Andrew McGonigal on Eflin's "Epistemic Presuppositions and their Consequences": the question of heirarchy
I am glad I’m not paid to keep score in the essay-debate between Juli Eflin and Andrew McGonigal found in Moral and Epistemic Virtues (2003). I would give up somewhere around the point where Andrew McGonigal (in his criticism of Eflin’s essay “Epistemic Presuppositions and Their Consequences”) offers the following brief and biting criticism of Eflin’s project:
“…given that Eflin seems to hold that a combination of rules and procedures and virtue theory can provide the relevant explanations, it is difficult to see why her own theory is not both hierarchian and complete, contrary to advertisement—it looks to me as if she just takes a broader range of conceptually basic elements as necessary to provide complete explanations of problems within the epistemological domain.” (73)
Some background, after which McGonigal’s claim will become more clear…
Eflin’s position, begins with a criticism of “traditional epistemology” (her characterization of which is doubted by McGonigal) along several lines, which include that TE is “heirarchial” and “complete.” What do these terms mean? Eflin defines them as follows:
“For a theory to be heirarchial, some set of notions is taken as basic and other dlements in the theory are derived from or reduced to these basic elements” (p. 50). Also, Eflin claims that, if a theory posits self-justifying elements which explain other elements, then the theory is heirarchial. (50).
Completeness: “For a theory to be complete, everything in a theory’s domain is accounted for in terms of the basic concepts.”
Some examples of theories that are “heirarchial and complete”, according to Eflin, include Coherentism (i.e. BonJourian), as well as virtue theories such as Zagzebski’s, the latter of which, Eflin claims, posits the virtues as basic concepts from which other concepts are derivable (hence “heirarchial”) and committed to virtue as a “success term” (hence, Eflin thinks, complete).
An aside: I am skeptical of her characterization of Zagzebski’s position as heirarchial and complete. It is more clear that foundationalism and Coherentism would be candidates, though.

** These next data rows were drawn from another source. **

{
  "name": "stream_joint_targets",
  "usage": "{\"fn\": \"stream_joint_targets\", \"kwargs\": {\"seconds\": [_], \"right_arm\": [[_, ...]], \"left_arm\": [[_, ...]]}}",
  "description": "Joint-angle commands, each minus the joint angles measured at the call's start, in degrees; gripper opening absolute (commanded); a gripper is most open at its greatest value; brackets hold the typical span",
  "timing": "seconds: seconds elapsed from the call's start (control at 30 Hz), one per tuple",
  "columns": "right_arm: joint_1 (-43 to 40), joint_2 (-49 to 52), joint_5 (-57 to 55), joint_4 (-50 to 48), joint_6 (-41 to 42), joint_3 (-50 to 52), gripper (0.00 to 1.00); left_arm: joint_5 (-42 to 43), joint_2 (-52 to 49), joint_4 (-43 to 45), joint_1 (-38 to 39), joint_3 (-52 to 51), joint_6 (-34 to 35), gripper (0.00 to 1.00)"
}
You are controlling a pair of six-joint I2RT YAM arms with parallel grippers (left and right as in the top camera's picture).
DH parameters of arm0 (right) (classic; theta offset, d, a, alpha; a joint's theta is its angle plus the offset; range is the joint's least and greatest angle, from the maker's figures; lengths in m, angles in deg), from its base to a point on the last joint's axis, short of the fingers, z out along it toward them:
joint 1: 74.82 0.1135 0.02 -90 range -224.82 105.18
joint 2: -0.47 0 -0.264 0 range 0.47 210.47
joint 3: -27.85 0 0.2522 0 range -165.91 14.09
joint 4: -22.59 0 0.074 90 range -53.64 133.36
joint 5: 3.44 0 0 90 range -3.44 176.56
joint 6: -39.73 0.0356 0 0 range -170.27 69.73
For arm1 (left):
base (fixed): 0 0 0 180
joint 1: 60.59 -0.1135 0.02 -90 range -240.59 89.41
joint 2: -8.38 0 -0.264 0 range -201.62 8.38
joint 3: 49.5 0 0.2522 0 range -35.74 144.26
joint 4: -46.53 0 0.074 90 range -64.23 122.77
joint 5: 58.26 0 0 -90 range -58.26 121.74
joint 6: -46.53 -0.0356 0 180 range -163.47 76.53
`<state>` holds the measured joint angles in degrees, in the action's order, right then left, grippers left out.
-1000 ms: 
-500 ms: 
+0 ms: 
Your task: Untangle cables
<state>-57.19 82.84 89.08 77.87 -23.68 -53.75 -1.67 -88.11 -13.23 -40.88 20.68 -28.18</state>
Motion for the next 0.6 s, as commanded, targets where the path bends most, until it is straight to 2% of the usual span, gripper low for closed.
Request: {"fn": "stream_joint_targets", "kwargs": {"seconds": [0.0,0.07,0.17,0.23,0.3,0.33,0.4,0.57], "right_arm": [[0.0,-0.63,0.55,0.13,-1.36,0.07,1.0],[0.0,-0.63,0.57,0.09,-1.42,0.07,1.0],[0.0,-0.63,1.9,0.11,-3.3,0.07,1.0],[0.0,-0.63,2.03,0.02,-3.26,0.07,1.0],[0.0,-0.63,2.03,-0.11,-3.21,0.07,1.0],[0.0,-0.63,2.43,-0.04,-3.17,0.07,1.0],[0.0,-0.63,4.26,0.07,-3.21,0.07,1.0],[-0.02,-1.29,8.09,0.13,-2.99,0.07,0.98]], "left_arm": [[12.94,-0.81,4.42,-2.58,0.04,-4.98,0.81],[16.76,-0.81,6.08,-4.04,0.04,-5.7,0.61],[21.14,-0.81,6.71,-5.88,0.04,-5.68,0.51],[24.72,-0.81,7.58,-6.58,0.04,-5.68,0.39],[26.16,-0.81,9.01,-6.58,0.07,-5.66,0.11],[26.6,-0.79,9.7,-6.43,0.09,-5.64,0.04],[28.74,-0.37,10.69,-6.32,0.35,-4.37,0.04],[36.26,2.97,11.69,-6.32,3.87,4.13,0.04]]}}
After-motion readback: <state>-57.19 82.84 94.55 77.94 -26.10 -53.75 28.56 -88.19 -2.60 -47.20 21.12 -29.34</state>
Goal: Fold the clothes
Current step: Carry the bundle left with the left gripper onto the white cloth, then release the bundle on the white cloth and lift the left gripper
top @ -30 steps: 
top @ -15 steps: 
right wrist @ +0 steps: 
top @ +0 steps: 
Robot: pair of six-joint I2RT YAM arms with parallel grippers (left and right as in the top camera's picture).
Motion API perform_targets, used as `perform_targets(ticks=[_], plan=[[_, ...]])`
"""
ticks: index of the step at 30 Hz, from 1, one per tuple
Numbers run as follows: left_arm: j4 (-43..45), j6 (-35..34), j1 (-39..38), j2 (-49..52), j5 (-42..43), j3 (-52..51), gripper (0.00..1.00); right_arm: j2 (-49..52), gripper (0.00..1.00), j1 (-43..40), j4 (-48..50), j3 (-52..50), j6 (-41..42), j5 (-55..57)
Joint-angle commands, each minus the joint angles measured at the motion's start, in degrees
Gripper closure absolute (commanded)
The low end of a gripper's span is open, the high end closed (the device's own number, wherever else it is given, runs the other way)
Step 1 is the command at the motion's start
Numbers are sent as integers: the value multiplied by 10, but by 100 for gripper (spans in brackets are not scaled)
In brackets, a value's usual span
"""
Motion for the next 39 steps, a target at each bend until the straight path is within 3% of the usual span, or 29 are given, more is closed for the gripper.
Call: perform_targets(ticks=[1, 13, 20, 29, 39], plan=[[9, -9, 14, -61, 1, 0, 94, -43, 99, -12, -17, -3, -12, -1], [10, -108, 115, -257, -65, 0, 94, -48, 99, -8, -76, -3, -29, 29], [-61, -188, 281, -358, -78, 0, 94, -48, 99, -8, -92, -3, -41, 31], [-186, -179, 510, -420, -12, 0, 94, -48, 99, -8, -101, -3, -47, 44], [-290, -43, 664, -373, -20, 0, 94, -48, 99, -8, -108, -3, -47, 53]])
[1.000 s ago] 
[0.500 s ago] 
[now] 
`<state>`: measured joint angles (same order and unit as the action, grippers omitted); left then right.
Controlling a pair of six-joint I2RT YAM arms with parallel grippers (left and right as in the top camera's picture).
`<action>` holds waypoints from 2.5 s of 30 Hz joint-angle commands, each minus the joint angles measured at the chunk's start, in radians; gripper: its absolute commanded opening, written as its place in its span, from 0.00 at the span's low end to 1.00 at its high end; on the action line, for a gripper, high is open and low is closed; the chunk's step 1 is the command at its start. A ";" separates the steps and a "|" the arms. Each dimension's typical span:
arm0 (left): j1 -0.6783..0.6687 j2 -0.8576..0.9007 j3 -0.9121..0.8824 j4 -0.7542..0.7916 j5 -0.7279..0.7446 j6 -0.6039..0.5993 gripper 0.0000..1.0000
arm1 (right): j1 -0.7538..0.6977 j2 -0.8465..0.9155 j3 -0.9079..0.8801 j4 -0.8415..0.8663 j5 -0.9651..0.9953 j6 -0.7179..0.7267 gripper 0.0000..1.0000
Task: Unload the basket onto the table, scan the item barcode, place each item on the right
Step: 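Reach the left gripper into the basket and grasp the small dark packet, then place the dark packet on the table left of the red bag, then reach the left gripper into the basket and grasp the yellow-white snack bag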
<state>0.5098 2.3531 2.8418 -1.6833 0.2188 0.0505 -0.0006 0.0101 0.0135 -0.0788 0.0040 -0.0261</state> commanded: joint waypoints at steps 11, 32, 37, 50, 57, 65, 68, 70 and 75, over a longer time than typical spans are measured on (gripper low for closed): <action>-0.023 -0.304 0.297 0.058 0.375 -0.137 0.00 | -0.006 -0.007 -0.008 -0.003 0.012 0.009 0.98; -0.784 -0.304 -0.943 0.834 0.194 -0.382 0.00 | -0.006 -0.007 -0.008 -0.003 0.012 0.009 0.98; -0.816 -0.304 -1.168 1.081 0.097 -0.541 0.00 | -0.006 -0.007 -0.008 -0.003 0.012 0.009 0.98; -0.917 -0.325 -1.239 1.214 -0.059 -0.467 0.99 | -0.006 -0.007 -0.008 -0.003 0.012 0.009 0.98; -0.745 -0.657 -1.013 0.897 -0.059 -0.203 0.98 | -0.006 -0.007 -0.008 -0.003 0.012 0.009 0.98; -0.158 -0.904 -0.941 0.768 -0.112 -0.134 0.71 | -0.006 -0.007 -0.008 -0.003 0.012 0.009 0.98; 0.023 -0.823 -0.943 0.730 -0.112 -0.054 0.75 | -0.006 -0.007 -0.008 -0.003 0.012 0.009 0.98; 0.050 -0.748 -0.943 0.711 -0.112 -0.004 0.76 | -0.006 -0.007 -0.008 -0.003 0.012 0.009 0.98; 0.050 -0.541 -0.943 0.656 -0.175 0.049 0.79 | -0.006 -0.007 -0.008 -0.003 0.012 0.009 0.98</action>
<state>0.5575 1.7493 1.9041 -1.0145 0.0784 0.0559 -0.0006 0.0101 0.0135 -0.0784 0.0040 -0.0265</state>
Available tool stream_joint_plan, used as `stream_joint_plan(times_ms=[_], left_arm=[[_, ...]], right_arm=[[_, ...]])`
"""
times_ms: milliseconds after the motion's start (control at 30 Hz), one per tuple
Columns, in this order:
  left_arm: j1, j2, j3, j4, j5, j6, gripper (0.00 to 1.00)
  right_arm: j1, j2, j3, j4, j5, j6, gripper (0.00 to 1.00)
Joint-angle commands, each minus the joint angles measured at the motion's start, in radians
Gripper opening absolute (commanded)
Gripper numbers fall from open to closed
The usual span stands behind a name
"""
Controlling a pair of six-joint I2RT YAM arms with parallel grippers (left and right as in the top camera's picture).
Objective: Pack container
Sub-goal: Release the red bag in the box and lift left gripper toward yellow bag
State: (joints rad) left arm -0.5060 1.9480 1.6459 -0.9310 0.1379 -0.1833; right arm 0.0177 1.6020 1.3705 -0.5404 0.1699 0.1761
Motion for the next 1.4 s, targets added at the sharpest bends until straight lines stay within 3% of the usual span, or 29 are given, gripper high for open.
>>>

Anyhow—Eflin, after demarcating “traditional epistemology” as branded by being heirarchial and complete (among other criticisms, such as requiring the supposition of ideal knowers, etc.), she presents her own account—which has the virtues as well as rules as primary (central, ,but not such that other concepts can be derivable from them), but not basic—and which she thinks is not heirarchial and complete, and which has added benefits of not being “context-stripping” or stipulating ideal knowers. She describes her account as a pluralistic virtue-centered epistemology. She uses the term “virtue centered” rather than “virtue theory” because, on her view, the latter description would imply that virtue is taken as basic within the theory. Eflin’s account avoids taking virtue as basic by using what she calls a teleological position, in which understanding is identified as the end of human life (or, an end). However, says Eflin:
“We can say ‘understanding’ in the abstract, and we can discuss the various virtues on which an inquirer needs to draw to produce it, but ‘understanding’ simpliciter cannot be given an account, nor can an inquirer have it. I can only achieve particular understanding from where I am, that is, from my context. It has to be an understanding needed by an individual, achievable from her present understanding and through her epistemic virtues, or from ones she can develop.”
The problem that I saw, and which I think McGonigal (in the quote I presented initially) finds problematic here is that Eflin seems to be trading one basic concept for another. Rather than to have a basic concept of virtue from which all other concepts are derivable, she has understanding as such a concept. It seems to me that, although she doesn’t say this clearly, she thinks that because understanding simpliciter remains vacuous on her account (so that she can avoid “context-stripping”), that therefore, understanding is disqualified from being a basic concept from which other concepts are being derived, and a fortiori, she has not committed the sin of hierarchy. This seems to me a dubious inference. As McGonigal suspects of her, “it looks to me as if she just takes a broader range of conceptually basic elements as necessary to provide complete explanations of problems within the epistemological domain.”
Is that what she’s doing?
There are at least a couple questions which at this point need to be answered if we are to attempt to “deobfuscate” the issue of whether her theory avoids the charge of being heirarchial (which, to reiterate, she insists it is not).
(1) From what premises does Eflin get to the conclusion that her theory is not heirarchial, given the definition she presents for a theory’s being heirarchial.
(2) How are we to go about determining whether “understanding” fits the bill of a basic concept in her view. Additionally, what is the relationship between a concept’s being un-analyzable simpliciter and that concept’s qualifying as basic within a theory?
Without answers to these (and perhaps some more) questions, I’m inclined to think that McGonigal’s criticism is on target. Her pluralistic virtue-centered epistemology is simply invoking a broader range of concepts, and using a concept (understanding, relativized to a particular knower, in her own context) as basic.